Task prompt: Print only the lines from the top of the data through the line with "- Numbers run", both included, skipping every picture.

(Provided data)

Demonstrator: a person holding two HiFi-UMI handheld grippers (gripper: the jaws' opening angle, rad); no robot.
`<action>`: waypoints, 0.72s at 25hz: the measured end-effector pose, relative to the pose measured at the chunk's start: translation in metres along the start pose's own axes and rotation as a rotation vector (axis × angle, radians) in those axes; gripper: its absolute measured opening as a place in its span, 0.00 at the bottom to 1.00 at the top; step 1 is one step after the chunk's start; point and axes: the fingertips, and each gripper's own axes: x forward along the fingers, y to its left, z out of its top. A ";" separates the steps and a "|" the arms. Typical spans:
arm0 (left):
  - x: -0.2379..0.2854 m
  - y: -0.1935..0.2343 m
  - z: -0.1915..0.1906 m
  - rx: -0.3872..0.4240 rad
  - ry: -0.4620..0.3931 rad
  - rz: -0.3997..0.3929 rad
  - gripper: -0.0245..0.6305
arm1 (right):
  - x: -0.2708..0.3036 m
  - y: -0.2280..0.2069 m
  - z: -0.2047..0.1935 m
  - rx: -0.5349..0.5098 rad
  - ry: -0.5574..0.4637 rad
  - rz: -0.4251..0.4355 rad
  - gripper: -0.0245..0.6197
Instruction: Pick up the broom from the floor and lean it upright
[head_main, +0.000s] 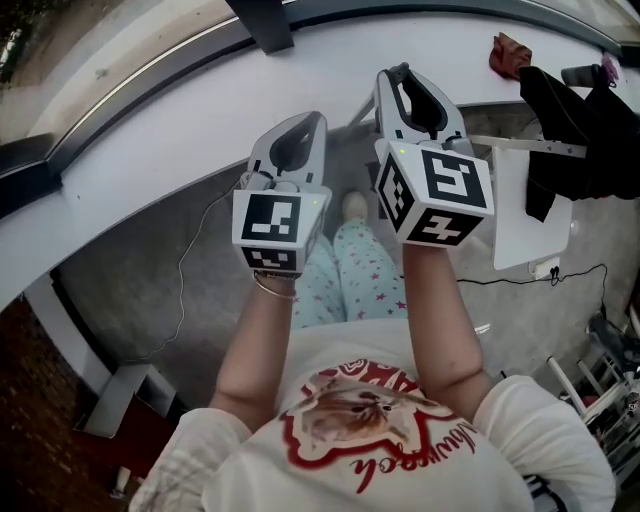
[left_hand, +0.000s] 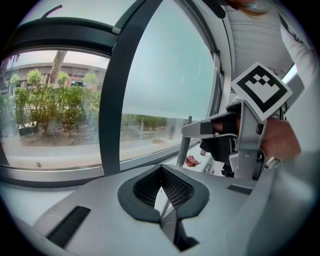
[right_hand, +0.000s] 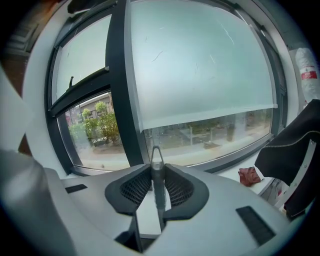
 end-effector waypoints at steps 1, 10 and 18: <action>0.001 0.002 0.000 -0.005 0.001 0.005 0.06 | 0.003 -0.002 0.001 0.005 -0.001 -0.001 0.19; 0.011 0.010 0.001 -0.022 0.004 0.028 0.06 | 0.018 -0.013 0.002 0.028 -0.011 -0.006 0.19; 0.018 0.011 0.003 -0.017 0.004 0.012 0.06 | 0.018 -0.017 0.005 0.023 -0.024 0.016 0.32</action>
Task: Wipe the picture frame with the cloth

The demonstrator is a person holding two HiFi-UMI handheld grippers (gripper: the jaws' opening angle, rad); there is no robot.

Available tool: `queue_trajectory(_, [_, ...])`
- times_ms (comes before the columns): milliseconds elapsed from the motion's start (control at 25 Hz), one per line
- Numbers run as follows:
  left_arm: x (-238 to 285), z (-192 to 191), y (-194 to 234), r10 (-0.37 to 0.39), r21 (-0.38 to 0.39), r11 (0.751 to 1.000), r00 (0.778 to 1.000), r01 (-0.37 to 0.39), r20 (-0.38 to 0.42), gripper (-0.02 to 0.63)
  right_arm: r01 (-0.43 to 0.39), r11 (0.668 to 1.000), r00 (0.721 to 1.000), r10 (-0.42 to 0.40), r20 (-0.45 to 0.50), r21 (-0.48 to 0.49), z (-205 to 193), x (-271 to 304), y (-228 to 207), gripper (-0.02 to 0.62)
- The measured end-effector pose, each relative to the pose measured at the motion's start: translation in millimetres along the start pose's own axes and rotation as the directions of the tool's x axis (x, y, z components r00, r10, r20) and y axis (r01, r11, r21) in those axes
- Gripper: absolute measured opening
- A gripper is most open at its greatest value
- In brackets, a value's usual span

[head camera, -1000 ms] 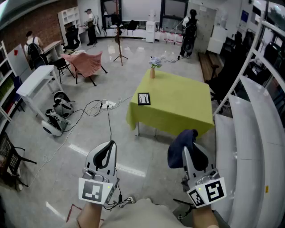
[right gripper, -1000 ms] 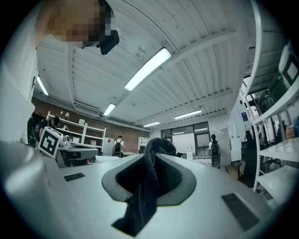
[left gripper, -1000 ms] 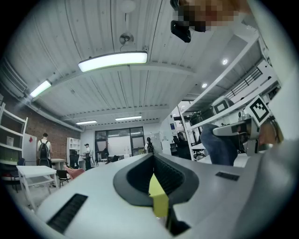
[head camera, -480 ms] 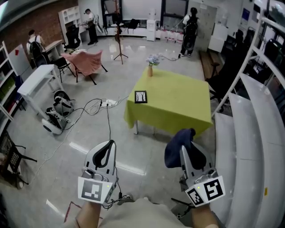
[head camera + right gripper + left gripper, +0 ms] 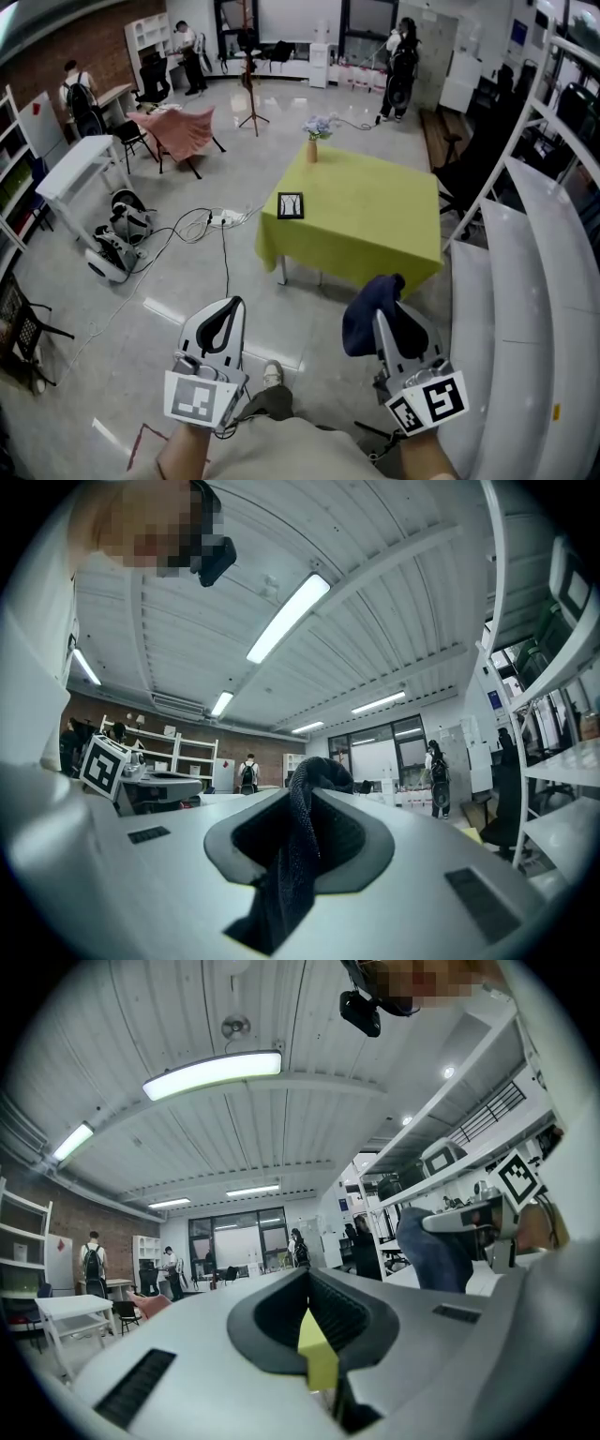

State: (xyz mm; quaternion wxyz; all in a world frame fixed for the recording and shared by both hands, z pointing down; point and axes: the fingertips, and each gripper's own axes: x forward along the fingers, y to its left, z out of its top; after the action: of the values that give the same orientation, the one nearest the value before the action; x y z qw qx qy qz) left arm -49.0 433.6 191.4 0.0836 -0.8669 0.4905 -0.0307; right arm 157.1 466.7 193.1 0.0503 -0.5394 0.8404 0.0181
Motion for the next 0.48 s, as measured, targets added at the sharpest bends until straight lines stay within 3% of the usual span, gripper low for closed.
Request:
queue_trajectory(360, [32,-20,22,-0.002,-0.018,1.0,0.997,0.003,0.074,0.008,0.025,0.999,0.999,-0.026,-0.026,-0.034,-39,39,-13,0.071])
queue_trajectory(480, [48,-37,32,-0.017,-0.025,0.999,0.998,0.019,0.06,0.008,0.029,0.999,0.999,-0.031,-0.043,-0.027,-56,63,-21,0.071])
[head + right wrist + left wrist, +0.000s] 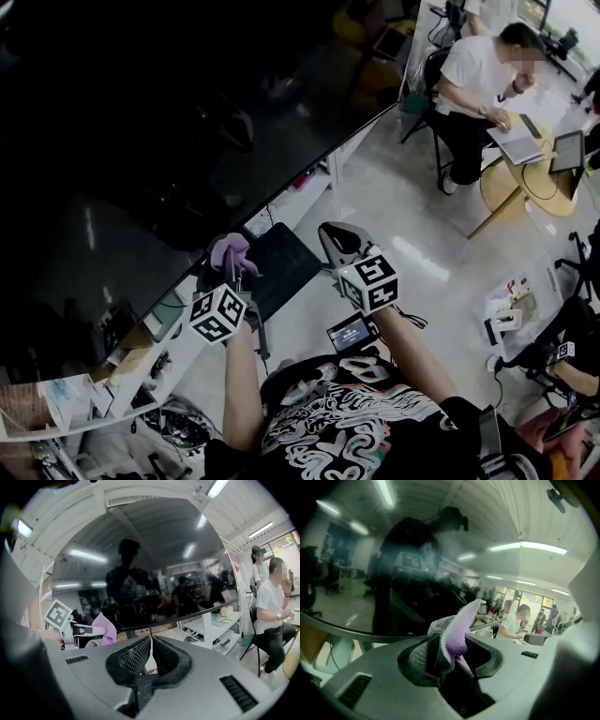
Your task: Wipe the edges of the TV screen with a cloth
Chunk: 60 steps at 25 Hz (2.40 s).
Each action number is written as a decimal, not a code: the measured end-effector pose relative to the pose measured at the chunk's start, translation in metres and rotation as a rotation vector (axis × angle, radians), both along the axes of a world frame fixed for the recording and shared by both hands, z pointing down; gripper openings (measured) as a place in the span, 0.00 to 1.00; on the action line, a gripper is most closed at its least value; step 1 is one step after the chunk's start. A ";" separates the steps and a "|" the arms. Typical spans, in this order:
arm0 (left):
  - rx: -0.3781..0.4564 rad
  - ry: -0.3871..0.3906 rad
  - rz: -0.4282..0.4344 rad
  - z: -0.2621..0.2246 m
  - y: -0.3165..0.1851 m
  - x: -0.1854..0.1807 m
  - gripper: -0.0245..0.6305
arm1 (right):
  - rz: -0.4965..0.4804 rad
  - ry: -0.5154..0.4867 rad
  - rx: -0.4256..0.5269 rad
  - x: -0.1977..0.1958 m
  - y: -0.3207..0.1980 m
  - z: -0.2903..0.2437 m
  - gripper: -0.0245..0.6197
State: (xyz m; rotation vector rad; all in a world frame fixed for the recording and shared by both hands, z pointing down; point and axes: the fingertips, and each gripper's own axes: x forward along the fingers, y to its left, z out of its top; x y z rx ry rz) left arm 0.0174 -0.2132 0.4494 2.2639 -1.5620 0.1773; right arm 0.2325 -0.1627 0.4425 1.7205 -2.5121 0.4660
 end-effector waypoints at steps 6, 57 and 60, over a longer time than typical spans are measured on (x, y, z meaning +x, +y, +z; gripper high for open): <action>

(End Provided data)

Answer area:
Demonstrator: a person holding two HiFi-UMI handheld grippers (gripper: the jaws' opening angle, rad); no robot.
`<action>`: waypoints, 0.72s at 25hz: the measured end-effector pose, relative to the pose measured at the chunk's start: translation in metres along the start pose's own axes and rotation as a rotation vector (axis × angle, radians) in those axes; gripper: its absolute measured opening as a place in its span, 0.00 at the bottom to 1.00 at the top; step 1 is one step after the chunk's start; point and axes: the fingertips, and each gripper's own axes: x forward along the fingers, y to its left, z out of its top. A ";" separates the steps and a "|" the arms. Typical spans:
arm0 (left):
  - x: -0.2379..0.2854 m
  - y: -0.1935..0.2343 m
  - z: -0.1915..0.1906 m
  - rx: -0.3872..0.4240 rad
  - ry: -0.4620..0.3931 rad
  - rz: -0.3997..0.3929 rad
  - gripper: -0.0245..0.6305
arm1 (right):
  - x: -0.2708..0.3036 m
  - y: -0.2280..0.2069 m
  - z: -0.2047..0.1935 m
  - rx: -0.5349..0.5098 rad
  - ry: -0.5574..0.4637 rad
  - rz: -0.4251..0.4355 rad
  - gripper: -0.0245..0.6197
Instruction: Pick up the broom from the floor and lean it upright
[head_main, +0.000s] 
[left_hand, +0.000s] 
[right_hand, +0.000s] 
 end-effector waypoints at steps 1, 10 and 18: <action>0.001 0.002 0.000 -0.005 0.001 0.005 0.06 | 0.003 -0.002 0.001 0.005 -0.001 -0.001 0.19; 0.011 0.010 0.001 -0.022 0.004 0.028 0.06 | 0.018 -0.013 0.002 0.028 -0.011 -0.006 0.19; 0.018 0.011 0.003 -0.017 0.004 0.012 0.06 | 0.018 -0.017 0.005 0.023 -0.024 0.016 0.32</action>
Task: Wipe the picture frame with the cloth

The demonstrator is a person holding two HiFi-UMI handheld grippers (gripper: the jaws' opening angle, rad); there is no robot.

Available tool: `queue_trajectory(_, [_, ...])`
- times_ms (comes before the columns): milliseconds elapsed from the motion's start (control at 25 Hz), one per line
- Numbers run as follows:

This completes the requested output.